Beberapa hak 370 juta masyarakat adat di seluruh dunia juga merupakan
suatu fokus untuk PBB, dengan deklarasi tentang hak-hak masyarakat adat yang
disetujui oleh Majelis Umum pada tahun 2007. Deklarasi ini menguraikan hak-hak
individu dan kolektif untuk budaya, bahasa, pendidikan, identitas, pekerjaan dan
kesehatan, menyikapi isu-isu pasca-kolonial yang dihadapi masyarakat adat selama
berabad-abad. Deklarasi tersebut bertujuan untuk mempertahankan, memperkuat
dan mendorong pertumbuhan adat, budaya institusi dan tradisi. Deklarasi ini juga
melarang diskriminasi terhadap masyarakat adat dan mendorong partisipasi aktif
mereka dalam hal-hal yang menyangkut masa lalu, masa sekarang dan masa depan
mereka.
Meski bisa dilakukan tindakan pengendalian, perlu juga dipahami bahwa
tindakan pencegahan akan jauh lebih baik jika tindakan pencegahan juga dilakukan
sejak awal. Jika menilik kasus genosida bernuansa etnis diatas, dapat terlihat bahwa
masalah antar dua kelompok bertikai dimulai dari ketidakcocokan dan prasangka
yang berkembang menjadi streotip negatif tertentu. Diversifikasi etnis yang dilakukan
pihak luar ataupun pemerintah juga menjadi salah satu penyebabnya. Dan yang
paling utama adalah tidak terselesaikannya urusan hukum secara tuntas antara
kedua belah pihak yang berseteru sehingga salah satu pihak atau keduanya memilih
untuk bertindak secara agresif untuk mendapat keinginannya.

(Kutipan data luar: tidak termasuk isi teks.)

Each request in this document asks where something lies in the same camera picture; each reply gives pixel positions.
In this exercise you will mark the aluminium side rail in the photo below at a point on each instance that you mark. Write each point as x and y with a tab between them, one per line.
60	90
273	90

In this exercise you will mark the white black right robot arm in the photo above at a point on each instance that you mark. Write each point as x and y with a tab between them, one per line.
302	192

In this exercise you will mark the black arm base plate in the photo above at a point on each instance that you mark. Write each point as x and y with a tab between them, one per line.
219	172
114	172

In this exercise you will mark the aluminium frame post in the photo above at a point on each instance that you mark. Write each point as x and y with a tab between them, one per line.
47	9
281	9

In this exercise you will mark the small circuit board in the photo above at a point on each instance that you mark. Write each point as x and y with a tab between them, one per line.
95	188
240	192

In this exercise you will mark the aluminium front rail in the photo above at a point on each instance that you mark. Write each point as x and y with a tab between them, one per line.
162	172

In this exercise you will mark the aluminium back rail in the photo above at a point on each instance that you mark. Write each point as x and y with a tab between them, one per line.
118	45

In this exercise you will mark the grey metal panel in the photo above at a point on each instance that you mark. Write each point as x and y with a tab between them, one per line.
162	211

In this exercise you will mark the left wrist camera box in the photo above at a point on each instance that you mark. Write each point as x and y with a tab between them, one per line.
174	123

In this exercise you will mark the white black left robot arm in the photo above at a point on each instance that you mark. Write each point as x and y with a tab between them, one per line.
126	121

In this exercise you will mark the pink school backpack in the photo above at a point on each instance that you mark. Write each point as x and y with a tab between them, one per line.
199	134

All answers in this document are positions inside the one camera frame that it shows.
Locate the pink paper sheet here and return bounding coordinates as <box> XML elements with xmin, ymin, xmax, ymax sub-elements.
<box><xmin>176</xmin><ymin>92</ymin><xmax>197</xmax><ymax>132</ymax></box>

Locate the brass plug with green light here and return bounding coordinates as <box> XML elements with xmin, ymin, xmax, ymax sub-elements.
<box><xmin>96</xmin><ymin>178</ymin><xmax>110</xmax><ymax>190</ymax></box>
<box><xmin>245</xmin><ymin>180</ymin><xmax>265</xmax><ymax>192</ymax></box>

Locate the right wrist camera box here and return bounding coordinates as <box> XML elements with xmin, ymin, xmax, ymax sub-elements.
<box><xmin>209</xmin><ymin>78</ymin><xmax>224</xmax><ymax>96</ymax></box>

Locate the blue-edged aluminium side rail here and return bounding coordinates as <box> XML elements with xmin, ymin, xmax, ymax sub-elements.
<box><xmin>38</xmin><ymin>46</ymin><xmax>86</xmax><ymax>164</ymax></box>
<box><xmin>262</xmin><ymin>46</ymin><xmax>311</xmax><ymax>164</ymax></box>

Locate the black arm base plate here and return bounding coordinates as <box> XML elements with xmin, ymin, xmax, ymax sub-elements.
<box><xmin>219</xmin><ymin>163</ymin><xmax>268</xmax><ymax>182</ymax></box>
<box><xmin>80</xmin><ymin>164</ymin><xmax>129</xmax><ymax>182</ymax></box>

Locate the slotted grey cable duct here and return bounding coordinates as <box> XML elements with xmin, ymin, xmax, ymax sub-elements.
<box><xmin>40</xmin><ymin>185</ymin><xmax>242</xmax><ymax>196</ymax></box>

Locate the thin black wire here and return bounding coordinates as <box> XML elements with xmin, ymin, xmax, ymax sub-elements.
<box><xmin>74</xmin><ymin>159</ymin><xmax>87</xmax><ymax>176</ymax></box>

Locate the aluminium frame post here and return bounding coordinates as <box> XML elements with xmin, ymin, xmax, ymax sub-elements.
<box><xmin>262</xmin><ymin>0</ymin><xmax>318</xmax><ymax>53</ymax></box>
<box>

Karena itu tindakan
pencegahan yang paling penting adalah berasal dari pemerintah sebagai pihak yang
memiliki kuasa lebih.
Tindakan pencegahan yang paling utama adalah memastikan apabila ada
kasus antar dua kempompok etnis, proses hukum berjalan dengan sebagaimana
mestinya sesuai peraturan yang berlaku dan tanpa memihak salah satunya. Dengan
berjalannya proses hukum yang baik, akan menimbulkan kepercayaan terhadap
hukum sehingga jika ada suatu pertikain baik bernuansa etnis ataupun tidak,
kelompok-kelompok tersebut akan mempercayakan penyelesaiannya kepada hukum
pemerintah bukannya malah bertindak agresif dan menyimpang. Tindakan
pencegahan berikutnya adalah memastikan peraturan-peraturan yang ada sudah
cukup meng-cover segala hak dan kewajiban serta perlindungan bagi masyarakat
etnis tanpa mendahulukan atau menkhususkan etnis manapun. Dengan adanya
peraturan tersebut, masyrakat etnis akan merasa aman dan tidak akan terpicu untuk
membuat tindakan sendiri tapi menjadikan peraturan pemerintah sebagai rujukan
pertama. Kedua pencegahan diatas sangat penting untuk menghindari eskalasi
konflik yang mungkin terjadi antar dua kelompok etnis terutama di Negara Indonesia
yang terdiri dari ribuan suku bangsa berbeda. Penting bagi Indonesia untuk memiliki
peraturan dengan status hukum yang kuat tentang keberadaan ettnis-etnis yang
berbeda dalam kawasaanya. Tugas pemerintah lah untuk memastikan semua
peraturan dijalankan dengan sesuai.
Selain pencegahan dari pihak luar, anggota kelompok etnis sendiri pun perlu
menumbuhkan rasa toleransi terhadap etnis lain sebagai salah satu langkah
merubah pola pikir atas prasangka maupun stereotip etnis tertentu yang kerap kali
menjadi awal permusuhan antar etnis. Stereotip-stereotip yang berkembang seperti

suku Minang yang perhitungan, suku Batak yang kasar ataupu suku Jawa yang kaku
dan konservatif sebenarnya bisa dihapuskan. Harus ada pemahaman di kalangan
semua masyarakat terutama masyarakat yang masih menganut nilai-nilai etnis
tertentu bahwa stereotip bukanlah penilaian mutlak untuk keseluruhan mayarakat
etnis tertentu. Sehingga tidak ada anggapan bahwa etnis tertentu adalah lebih baik
dari etnis lainnya. Sikap saling toleran dan terbuka dengan perbedaan tentunya
mampu menumbuhkan sikap saling menghormati antar etnis sehingga tidak akan
terjadi pertikaian hingga tindakan seperti genosida.